■ What this task involves
Reproduce the data below exactly. Skip the pictures.

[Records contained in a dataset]

..........

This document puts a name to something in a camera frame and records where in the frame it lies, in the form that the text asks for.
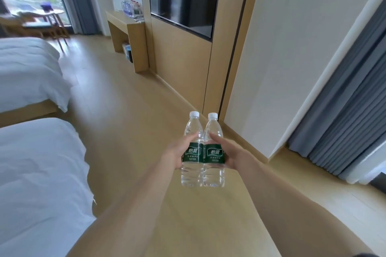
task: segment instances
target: person's right arm
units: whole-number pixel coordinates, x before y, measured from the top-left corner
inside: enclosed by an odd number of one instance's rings
[[[372,252],[325,208],[275,175],[234,141],[210,134],[237,170],[283,257],[352,257]]]

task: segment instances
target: bed
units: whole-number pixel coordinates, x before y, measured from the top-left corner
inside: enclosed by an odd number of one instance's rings
[[[71,85],[59,57],[39,38],[0,39],[0,127],[67,111]]]
[[[95,220],[85,147],[44,118],[0,128],[0,256],[65,256]]]

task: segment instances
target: green bottle label
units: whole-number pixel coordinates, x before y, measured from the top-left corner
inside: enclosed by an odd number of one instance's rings
[[[182,162],[203,162],[203,148],[202,143],[190,143],[182,155]]]
[[[204,145],[204,164],[224,164],[224,152],[221,144]]]

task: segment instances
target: person's left hand
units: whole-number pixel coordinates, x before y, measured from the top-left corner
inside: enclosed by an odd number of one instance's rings
[[[182,155],[189,147],[189,143],[193,142],[197,137],[198,132],[183,136],[180,139],[173,141],[164,150],[161,158],[171,161],[175,169],[180,169],[182,166]]]

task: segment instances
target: wooden bed base
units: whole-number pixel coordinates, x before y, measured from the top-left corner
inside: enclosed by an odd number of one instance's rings
[[[30,104],[22,108],[0,113],[0,128],[41,118],[59,110],[51,100]]]

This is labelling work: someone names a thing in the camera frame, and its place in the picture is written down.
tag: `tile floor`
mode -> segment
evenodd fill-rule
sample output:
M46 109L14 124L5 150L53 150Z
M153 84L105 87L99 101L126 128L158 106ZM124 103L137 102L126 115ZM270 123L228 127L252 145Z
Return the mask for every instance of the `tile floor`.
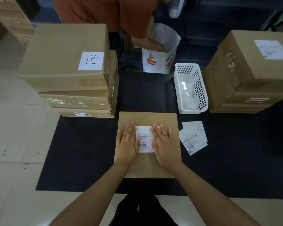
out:
M36 191L59 114L17 77L25 48L13 35L0 43L0 225L44 226L80 193ZM124 194L115 194L108 225ZM158 196L180 226L204 222L187 197ZM283 200L233 199L262 226L283 226Z

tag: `white bag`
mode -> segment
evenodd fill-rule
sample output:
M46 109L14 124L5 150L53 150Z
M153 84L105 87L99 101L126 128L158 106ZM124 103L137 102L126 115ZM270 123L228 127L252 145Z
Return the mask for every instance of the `white bag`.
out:
M168 74L181 37L175 30L161 23L155 23L154 29L155 41L164 45L169 52L165 53L142 49L142 65L144 72Z

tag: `left hand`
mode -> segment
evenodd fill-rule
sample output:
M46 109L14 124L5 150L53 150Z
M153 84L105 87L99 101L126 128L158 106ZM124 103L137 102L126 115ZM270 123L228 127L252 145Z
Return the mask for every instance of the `left hand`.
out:
M136 139L136 125L127 124L124 133L117 132L117 140L114 155L114 165L124 166L128 171L132 167L139 152L140 138Z

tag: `stack of cardboard boxes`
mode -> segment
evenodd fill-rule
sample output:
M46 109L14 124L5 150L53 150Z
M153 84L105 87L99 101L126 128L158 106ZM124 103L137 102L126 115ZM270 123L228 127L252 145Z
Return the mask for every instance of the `stack of cardboard boxes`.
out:
M117 69L105 24L40 24L19 77L63 116L113 118Z
M231 31L203 72L209 111L256 113L283 99L283 32Z

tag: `orange shirt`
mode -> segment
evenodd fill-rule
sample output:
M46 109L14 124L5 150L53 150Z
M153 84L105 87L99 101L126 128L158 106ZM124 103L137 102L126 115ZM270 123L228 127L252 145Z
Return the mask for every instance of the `orange shirt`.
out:
M144 39L159 0L53 0L64 23L105 23L108 32L124 30Z

..........

■ Your solution
This document puts a name to something in a camera frame and records where in the frame it lies, in the form that the text asks for.
task: segment instances
target: person's right arm
units: whole-number pixel coordinates, x before y, measured from the top-left corner
inside: enclosed by an odd number of one instance's rings
[[[372,252],[325,208],[275,175],[234,141],[210,134],[237,170],[283,257],[352,257]]]

task: segment instances
target: bed
units: whole-number pixel coordinates, x before y, measured from the top-left corner
inside: enclosed by an odd number of one instance's rings
[[[71,85],[59,57],[39,38],[0,39],[0,127],[67,111]]]
[[[95,220],[85,147],[44,118],[0,128],[0,256],[65,256]]]

task: segment instances
target: green bottle label
units: whole-number pixel coordinates, x before y, measured from the top-left corner
inside: enclosed by an odd number of one instance's rings
[[[182,162],[203,162],[203,148],[202,143],[190,143],[182,155]]]
[[[204,145],[204,164],[224,164],[224,152],[221,144]]]

task: segment instances
target: person's left hand
units: whole-number pixel coordinates, x before y, measured from the top-left corner
inside: enclosed by an odd number of one instance's rings
[[[182,155],[189,147],[189,143],[193,142],[197,137],[198,132],[183,136],[180,139],[173,141],[164,150],[161,158],[171,161],[175,169],[180,169],[182,166]]]

task: segment instances
target: wooden bed base
units: whole-number pixel coordinates, x before y, measured from the top-left corner
inside: enclosed by an odd number of one instance's rings
[[[30,104],[22,108],[0,113],[0,128],[41,118],[59,110],[51,100]]]

This is labelling work: someone names a thing in the camera frame, and its place in the picture is written down.
tag: `tile floor`
mode -> segment
evenodd fill-rule
sample output:
M46 109L14 124L5 150L53 150Z
M153 84L105 87L99 101L126 128L158 106ZM124 103L137 102L126 115ZM270 123L228 127L252 145Z
Return the mask for every instance of the `tile floor`.
out:
M36 191L59 114L17 77L25 48L13 35L0 43L0 225L44 226L80 193ZM124 194L115 194L108 225ZM158 196L180 226L204 222L187 197ZM283 200L233 199L262 226L283 226Z

tag: `white bag`
mode -> segment
evenodd fill-rule
sample output:
M46 109L14 124L5 150L53 150Z
M153 84L105 87L99 101L126 128L158 106ZM124 103L137 102L126 115ZM270 123L228 127L252 145Z
Return the mask for every instance of the `white bag`.
out:
M168 74L181 37L175 30L161 23L155 23L154 29L155 41L164 45L169 52L165 53L142 49L142 65L144 72Z

tag: `left hand`
mode -> segment
evenodd fill-rule
sample output:
M46 109L14 124L5 150L53 150Z
M153 84L105 87L99 101L126 128L158 106ZM124 103L137 102L126 115ZM270 123L228 127L252 145Z
Return the mask for every instance of the `left hand`.
out:
M136 139L136 125L127 124L124 133L117 132L117 140L114 155L114 165L124 166L128 171L132 167L139 152L140 138Z

tag: `stack of cardboard boxes`
mode -> segment
evenodd fill-rule
sample output:
M46 109L14 124L5 150L53 150Z
M153 84L105 87L99 101L126 128L158 106ZM124 103L137 102L126 115ZM270 123L228 127L252 145Z
Return the mask for every instance of the `stack of cardboard boxes`.
out:
M117 69L105 24L40 24L19 77L63 116L113 118Z
M231 31L203 72L209 111L256 113L283 99L283 32Z

tag: `orange shirt`
mode -> segment
evenodd fill-rule
sample output:
M46 109L14 124L5 150L53 150Z
M153 84L105 87L99 101L126 128L158 106ZM124 103L137 102L126 115ZM270 123L228 127L252 145Z
Return the mask for every instance of the `orange shirt`.
out:
M144 39L159 0L53 0L64 23L105 23L108 32L124 30Z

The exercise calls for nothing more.